• [WHAT IS REQUIRED] Restate all data exactly. No images.

• • • • •

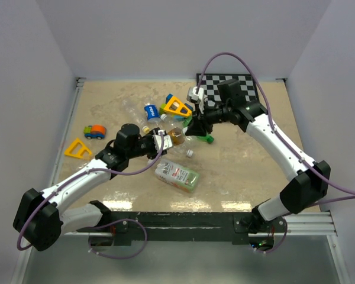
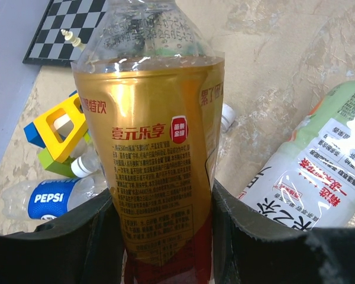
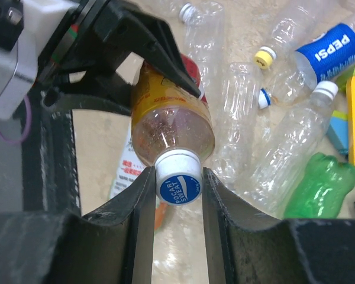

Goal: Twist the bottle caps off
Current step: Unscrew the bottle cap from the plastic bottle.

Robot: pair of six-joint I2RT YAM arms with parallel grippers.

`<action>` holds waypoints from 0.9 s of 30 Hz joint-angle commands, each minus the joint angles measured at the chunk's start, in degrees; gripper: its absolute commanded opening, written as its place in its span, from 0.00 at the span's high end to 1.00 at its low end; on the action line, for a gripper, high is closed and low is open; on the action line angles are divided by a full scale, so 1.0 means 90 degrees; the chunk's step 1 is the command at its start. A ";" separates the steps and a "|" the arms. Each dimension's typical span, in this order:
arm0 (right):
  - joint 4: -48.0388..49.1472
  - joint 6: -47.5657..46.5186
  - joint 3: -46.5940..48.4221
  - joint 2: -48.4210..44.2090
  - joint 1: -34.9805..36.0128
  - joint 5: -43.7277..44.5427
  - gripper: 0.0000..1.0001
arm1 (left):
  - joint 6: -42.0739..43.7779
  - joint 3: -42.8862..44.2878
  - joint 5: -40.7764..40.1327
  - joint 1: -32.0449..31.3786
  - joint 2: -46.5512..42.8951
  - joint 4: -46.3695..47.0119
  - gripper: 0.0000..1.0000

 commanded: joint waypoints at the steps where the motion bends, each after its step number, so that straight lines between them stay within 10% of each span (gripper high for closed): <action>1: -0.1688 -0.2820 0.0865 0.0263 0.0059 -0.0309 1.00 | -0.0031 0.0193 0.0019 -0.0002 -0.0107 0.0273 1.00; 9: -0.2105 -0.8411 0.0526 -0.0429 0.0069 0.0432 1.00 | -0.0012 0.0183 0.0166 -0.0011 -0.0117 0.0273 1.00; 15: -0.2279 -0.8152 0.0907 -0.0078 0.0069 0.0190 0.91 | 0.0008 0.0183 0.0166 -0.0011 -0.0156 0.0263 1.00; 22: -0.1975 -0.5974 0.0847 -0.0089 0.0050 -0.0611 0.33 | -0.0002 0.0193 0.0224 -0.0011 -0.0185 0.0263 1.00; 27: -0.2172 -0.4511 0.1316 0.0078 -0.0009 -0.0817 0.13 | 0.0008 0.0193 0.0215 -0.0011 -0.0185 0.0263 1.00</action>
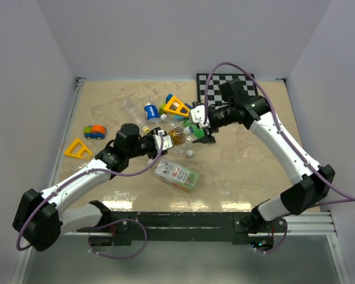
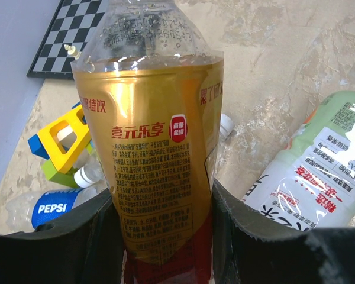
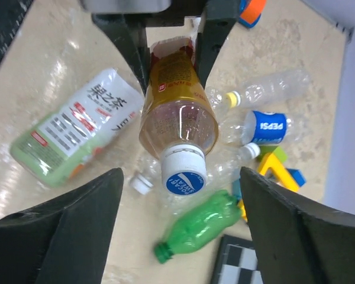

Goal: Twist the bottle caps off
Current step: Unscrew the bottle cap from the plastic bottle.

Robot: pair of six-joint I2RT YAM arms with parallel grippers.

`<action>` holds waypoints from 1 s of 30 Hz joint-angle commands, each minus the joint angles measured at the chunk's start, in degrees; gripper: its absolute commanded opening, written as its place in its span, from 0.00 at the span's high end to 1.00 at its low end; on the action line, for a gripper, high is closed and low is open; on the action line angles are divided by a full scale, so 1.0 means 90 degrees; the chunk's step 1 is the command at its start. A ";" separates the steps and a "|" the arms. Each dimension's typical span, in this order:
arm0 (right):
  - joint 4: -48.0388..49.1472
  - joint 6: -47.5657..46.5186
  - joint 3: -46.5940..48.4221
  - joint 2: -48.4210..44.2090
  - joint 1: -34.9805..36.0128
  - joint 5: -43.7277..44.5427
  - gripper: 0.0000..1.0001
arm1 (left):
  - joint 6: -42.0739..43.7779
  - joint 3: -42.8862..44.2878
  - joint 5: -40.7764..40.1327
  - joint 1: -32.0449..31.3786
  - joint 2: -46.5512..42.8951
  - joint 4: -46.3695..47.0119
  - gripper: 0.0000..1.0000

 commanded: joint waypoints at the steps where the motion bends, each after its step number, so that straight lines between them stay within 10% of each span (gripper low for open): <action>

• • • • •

• [TASK SOLUTION]
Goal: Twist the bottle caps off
Current step: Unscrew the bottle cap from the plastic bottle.

Robot: pair of six-joint I2RT YAM arms with parallel grippers.

`<action>` holds waypoints from 0.9 s of 30 Hz joint-angle commands, each minus the joint angles measured at the chunk's start, in degrees; gripper: its absolute commanded opening, written as its place in its span, from 0.00 at the span's high end to 1.00 at its low end; on the action line, for a gripper, high is closed and low is open; on the action line angles are divided by a full scale, so 1.0 means 90 degrees; the chunk's step 1 is the command at its start. A ";" separates the steps and a "|" the arms. Each dimension's typical span, in this order:
arm0 (right):
  - joint 4: -48.0388..49.1472
  - joint 6: -47.5657..46.5186
  - joint 3: -46.5940..48.4221
  - joint 2: -48.4210..44.2090
  - joint 1: -34.9805..36.0128
  - joint 5: -43.7277..44.5427
  - gripper: 0.0000..1.0001
arm1 (left):
  - joint 6: -42.0739..43.7779
  - joint 3: -42.8862..44.2878
  - joint 5: -40.7764..40.1327
  - joint 1: -32.0449..31.3786
  - joint 2: -46.5512..42.8951
  - joint 4: -46.3695..47.0119
  - gripper: 0.0000..1.0000

 commanded: joint waypoints at the steps where the motion bends, each after its step number, so that straight lines between them stay within 10% of each span (gripper high for closed): <action>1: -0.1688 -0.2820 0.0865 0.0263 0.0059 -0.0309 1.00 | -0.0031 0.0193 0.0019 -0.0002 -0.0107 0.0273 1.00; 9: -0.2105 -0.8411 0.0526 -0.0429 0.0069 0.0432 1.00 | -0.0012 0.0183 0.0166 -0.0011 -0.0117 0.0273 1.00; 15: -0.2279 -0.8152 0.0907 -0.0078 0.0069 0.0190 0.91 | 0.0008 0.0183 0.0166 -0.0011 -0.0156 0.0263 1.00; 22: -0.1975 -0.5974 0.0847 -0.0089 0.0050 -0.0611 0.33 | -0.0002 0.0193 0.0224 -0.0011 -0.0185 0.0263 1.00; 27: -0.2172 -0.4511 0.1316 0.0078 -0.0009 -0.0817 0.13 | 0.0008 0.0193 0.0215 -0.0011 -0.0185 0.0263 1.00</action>

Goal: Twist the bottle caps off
Current step: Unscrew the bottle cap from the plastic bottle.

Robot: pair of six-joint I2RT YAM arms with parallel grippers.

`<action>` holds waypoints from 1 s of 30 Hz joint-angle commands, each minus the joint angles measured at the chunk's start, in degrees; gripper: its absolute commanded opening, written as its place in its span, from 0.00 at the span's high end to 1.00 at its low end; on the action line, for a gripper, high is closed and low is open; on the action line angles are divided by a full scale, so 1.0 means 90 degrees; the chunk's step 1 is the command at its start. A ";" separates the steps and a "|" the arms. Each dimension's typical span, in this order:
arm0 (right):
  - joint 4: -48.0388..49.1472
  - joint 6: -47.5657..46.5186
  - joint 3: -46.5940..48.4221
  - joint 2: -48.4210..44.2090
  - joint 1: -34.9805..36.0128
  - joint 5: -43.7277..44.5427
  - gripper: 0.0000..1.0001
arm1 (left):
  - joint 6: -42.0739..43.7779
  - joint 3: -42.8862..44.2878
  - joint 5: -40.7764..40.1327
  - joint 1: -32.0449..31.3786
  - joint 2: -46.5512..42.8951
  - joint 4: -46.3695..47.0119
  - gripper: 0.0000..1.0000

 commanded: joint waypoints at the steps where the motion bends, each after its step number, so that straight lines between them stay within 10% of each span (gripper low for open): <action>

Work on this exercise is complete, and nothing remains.